Another way of understanding definition A can be gleaned from an examination of the ACE model, according to which total variation in a phenotype is equal to the sum of Additive genetic factors (A), Common environmental factors (C), and random Environmental factors (E). The validity of this model, at least in its simplest form, also depends on a form of definition A of the assumption of additivity (hereafter simply "definition A"). This is because the ACE model assumes that the A, C, and E components do not significantly interact with each other.\cite{Benchek2013} Therefore, the ACE model, like the idea that total variance can be described as the sum of that due to genetic and environmental factors, relies on the validity of definition A. Fundamentally, then, the equation underlying the ACE model is the same as Eq. 1, except that VG, which normally represents all genetic variance, is replaced by "A", which only represents additive genetic variance, and the term for environmental variance in Eq. 1 (VE) is replaced with C and E, which, added together, are supposed to equal the total environmental variance. In some cases, the A, C, and E terms in the ACE model can be represented with h, c, and e; because we are talking about variance, each of these terms should be squared. Thus, the equation underlying the ACE model can be denoted as follows:\cite{Partridge_2011}
P = h2 + c2 + e2 (Eq. 2)
What follows are some more examples, from various publications, of the assumption of additivity being referred to in keeping with definition A:
- "...it is asserted that the measured score (or phenotype) of an individual on a psychological test (Yi) is the sum of only two components, Gi determined by the genes and Ei specified by the person's environment; that is, G and E must not interact."\cite{Wahlsten_1994} (p. 245)

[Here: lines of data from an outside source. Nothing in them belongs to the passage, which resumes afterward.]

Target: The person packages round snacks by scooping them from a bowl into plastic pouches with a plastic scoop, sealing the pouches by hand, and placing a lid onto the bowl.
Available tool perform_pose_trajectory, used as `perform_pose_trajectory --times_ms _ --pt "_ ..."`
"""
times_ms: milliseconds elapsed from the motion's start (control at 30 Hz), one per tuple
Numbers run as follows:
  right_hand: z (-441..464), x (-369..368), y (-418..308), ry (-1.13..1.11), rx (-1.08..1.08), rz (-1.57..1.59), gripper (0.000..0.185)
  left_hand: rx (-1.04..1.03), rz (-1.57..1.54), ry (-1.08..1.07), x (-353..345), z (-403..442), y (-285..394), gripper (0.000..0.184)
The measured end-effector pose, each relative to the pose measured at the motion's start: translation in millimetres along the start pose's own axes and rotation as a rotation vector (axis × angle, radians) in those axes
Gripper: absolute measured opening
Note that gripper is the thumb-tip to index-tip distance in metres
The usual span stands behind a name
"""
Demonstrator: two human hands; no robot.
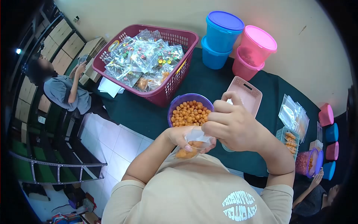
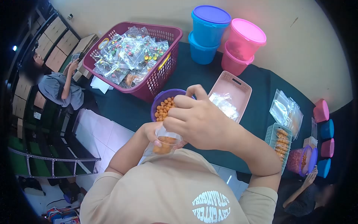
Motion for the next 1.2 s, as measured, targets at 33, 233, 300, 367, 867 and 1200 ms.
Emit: perform_pose_trajectory --times_ms 33,233,300,367,867,1200 --pt "-1.8 -3.1 -0.7 -0.013 -0.006 0.056 0.021 0.013 0.004 0.047 -4.4 0.7 1.7 0.068" --pt "-22.6 -18.0 25.5 -0.05 -0.254 0.138 0.019 0.048 0.032 0.326 -4.4 7.9 21.2 0.068" --pt "-26.0 -9.0 29.1 0.01 -0.264 0.091 0.012 0.126 0.021 0.168 -3.2 8.4 21.8 0.068" --pt "-28.5 -3.4 31.4 0.041 -0.356 0.126 0.004 0.13 -0.01 0.199 -7.9 9.9 22.5 0.068" --pt "-6.1 36.8 30.2 0.096 -0.252 -0.051 0.005 0.178 -0.055 0.217 -7.3 -16.7 25.4 0.074" --pt "-2.6 5.3 52.9 -0.029 -0.383 0.188 0.012 0.116 -0.121 0.4 -11.3 -23.6 26.1 0.06"
Point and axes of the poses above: each hand's wrist, its own z-axis towards the middle knuckle, its own x-axis out of the back of the hand, y = z × x, the point moved 2 cm from there along z, towards the middle knuckle, and after that the axes turned 2 degrees about -y, right-handed, at the moved point
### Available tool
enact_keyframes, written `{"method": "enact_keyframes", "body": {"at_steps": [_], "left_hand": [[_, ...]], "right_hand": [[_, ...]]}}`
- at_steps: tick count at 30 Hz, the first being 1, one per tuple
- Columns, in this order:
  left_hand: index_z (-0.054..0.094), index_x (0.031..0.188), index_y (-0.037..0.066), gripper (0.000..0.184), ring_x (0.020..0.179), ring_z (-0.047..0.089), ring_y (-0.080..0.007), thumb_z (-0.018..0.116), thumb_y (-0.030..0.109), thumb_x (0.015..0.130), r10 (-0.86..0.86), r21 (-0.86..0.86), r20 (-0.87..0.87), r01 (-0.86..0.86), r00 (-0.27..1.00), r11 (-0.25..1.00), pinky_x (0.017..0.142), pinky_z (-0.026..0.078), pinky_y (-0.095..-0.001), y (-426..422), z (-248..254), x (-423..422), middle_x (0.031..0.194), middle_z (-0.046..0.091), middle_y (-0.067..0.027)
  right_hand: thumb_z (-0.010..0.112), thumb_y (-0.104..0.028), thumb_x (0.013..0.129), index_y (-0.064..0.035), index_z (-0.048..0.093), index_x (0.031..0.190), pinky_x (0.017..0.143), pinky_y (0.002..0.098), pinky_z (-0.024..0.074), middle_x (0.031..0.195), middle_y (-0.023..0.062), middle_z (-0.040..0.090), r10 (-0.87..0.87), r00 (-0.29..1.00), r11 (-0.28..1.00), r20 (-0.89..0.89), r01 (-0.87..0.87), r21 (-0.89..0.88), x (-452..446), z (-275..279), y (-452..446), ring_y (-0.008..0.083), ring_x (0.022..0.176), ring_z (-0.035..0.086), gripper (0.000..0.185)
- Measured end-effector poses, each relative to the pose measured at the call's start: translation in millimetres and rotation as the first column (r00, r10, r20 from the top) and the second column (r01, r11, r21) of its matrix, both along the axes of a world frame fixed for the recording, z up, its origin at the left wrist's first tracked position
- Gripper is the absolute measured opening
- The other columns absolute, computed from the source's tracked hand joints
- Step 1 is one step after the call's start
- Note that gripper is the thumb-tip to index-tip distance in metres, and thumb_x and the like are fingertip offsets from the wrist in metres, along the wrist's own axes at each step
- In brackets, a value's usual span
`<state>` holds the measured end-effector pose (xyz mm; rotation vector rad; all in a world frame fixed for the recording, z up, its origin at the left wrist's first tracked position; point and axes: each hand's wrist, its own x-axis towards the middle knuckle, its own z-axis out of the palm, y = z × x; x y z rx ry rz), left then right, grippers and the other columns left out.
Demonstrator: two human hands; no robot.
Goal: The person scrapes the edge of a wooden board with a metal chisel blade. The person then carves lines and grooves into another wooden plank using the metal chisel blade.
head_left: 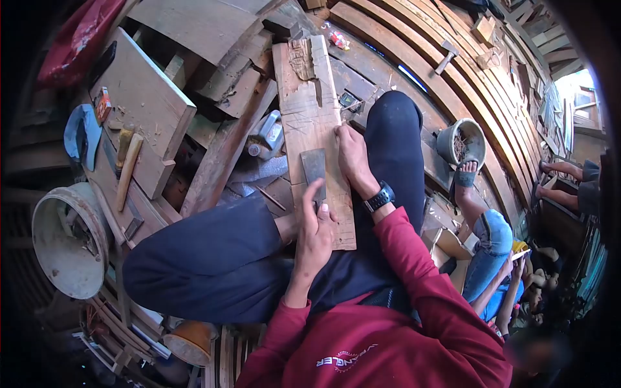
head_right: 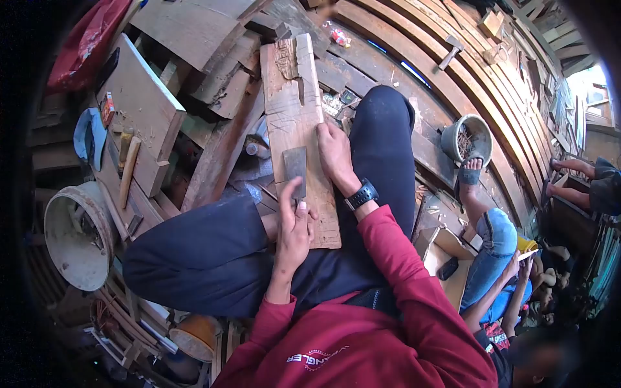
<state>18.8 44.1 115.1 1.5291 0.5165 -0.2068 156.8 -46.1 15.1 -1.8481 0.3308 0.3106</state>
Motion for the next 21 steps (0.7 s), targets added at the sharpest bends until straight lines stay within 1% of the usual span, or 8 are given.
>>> {"method": "enact_keyframes", "body": {"at_steps": [3,5,7,9,10,12,16,21], "left_hand": [[0.033,0.152,0.016,0.047,0.055,0.045,-0.0035,0.045,0.026,0.107,0.063,0.04,0.025,-0.064,0.998,0.997,0.046,0.039,-0.0202,9,0,-8,0.086,0.059,-0.0039],[0.027,0.155,0.014,0.054,0.056,0.047,-0.0043,0.046,0.026,0.107,-0.194,0.16,-0.025,0.196,0.981,0.967,0.047,0.041,-0.0213,19,1,-4,0.094,0.061,-0.0067],[0.025,0.157,0.014,0.06,0.061,0.052,-0.0056,0.051,0.022,0.104,-0.206,0.249,0.008,0.198,0.979,0.948,0.049,0.043,-0.0209,20,7,-3,0.104,0.061,-0.0104],[0.028,0.156,0.011,0.067,0.069,0.06,-0.0106,0.056,0.01,0.094,-0.101,-0.092,0.025,0.103,0.995,0.99,0.059,0.051,-0.0244,17,24,-7,0.116,0.06,-0.0154],[0.028,0.156,0.011,0.067,0.069,0.06,-0.0106,0.056,0.01,0.094,-0.105,-0.095,0.022,0.106,0.994,0.99,0.059,0.051,-0.0244,20,20,-9,0.116,0.06,-0.0154],[0.028,0.155,0.005,0.078,0.083,0.066,-0.0176,0.054,0.007,0.082,-0.167,-0.418,0.1,0.194,0.981,0.888,0.075,0.054,-0.0295,31,12,-14,0.127,0.057,-0.0203],[0.031,0.151,-0.003,0.079,0.09,0.068,-0.0214,0.053,0.01,0.076,-0.185,-0.33,0.203,0.245,0.962,0.912,0.085,0.053,-0.0329,34,13,-11,0.132,0.055,-0.024],[0.048,0.134,-0.006,0.058,0.092,0.068,-0.0208,0.044,-0.001,0.076,-0.223,-0.234,0.407,0.337,0.886,0.912,0.083,0.053,-0.031,45,4,-4,0.116,0.057,-0.0186]], "right_hand": [[0.046,-0.032,0.096,0.0059,0.058,0.089,0.072,0.0455,0.0454,0.08,0.0254,0.06,-0.001,1.0,1.0,-0.013,0.001,-0.007,-1,3,0,0.0364,0.074,0.058,0.041],[0.046,-0.033,0.097,0.0057,0.059,0.09,0.073,0.0451,0.0459,0.081,0.0255,0.061,0.0,1.0,1.0,-0.006,0.0,0.004,-1,-4,1,0.0354,0.074,0.059,0.041],[0.047,-0.027,0.098,0.0045,0.055,0.084,0.067,0.0335,0.0408,0.071,0.005,0.049,-0.017,0.999,0.999,-0.046,0.019,0.036,0,1,2,0.0122,0.071,0.045,0.036],[0.047,-0.027,0.098,0.0046,0.055,0.085,0.067,0.0335,0.0412,0.071,0.0052,0.05,-0.02,0.999,1.0,-0.025,0.02,0.019,1,4,3,0.0122,0.071,0.046,0.036],[0.047,-0.027,0.098,0.0048,0.055,0.085,0.067,0.0336,0.0416,0.071,0.0054,0.051,-0.021,1.0,1.0,-0.01,0.021,0.004,0,5,3,0.0122,0.071,0.046,0.036],[0.047,-0.027,0.098,0.0051,0.056,0.086,0.068,0.0342,0.0423,0.072,0.007,0.052,-0.014,1.0,1.0,-0.013,0.014,0.015,0,7,2,0.0132,0.072,0.048,0.035],[0.046,-0.027,0.097,0.0061,0.058,0.091,0.07,0.0362,0.0441,0.075,0.0132,0.057,-0.006,1.0,1.0,-0.012,0.006,-0.002,0,15,3,0.0171,0.073,0.052,0.036],[0.045,-0.027,0.097,0.0062,0.059,0.094,0.071,0.0375,0.0448,0.077,0.0164,0.058,0.026,1.0,0.998,-0.015,-0.027,-0.048,1,11,1,0.02,0.074,0.054,0.036]]}}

- "The traditional way to model the impact of genetic and environmental factors on risk for disease has been to assume additivity. That is, we assume the final risk is a result of the addition of genetic to environmental vulnerability."\cite{Kendler_2010}
- "...the assumption of additive gene and environmental effects is not only shown to be invalid by the ubiquity of G-E effects. Even more, however, the additive assumption leads developmental science down a fruitless path."\cite{Lerner_2006}
- "...standard behavioral genetic models assume that genetic, shared environmental, and nonshared environmental influences are additive and separable – the additivity assumption."\cite{Daw_2015}
- "In twin and adoption studies, estimates of the power of environmental factors are derived by adopting the additive assumption, i.e. by assuming that that the sources of variation in a trait can be separated into independent genetic (G) and environmental (E) components that together (along with error variance) add to l00% of the variance to be accounted for."\cite{Maccoby_2000}
Definition A is sometimes framed as a conceptual one: the assumption that it makes fundamental scientific sense to try to determine the relative importance of "nature vs. nurture" to variation in any trait. Or it can also be viewed as the assumption that it makes sense to conceptualize the total variation in a trait as the sum of genetic variation and environmental variation, however many additional interaction terms one may add, based on the underlying additive framework. Relational developmental systems is one framework that, in contrast to quantitative behavior genetics, views traits as the result of genes and environments interacting in a complex and inseparable way that renders attempts to determine the relative importance of genetics vs. the environment futile (e.g. \cite{Overton_2011}).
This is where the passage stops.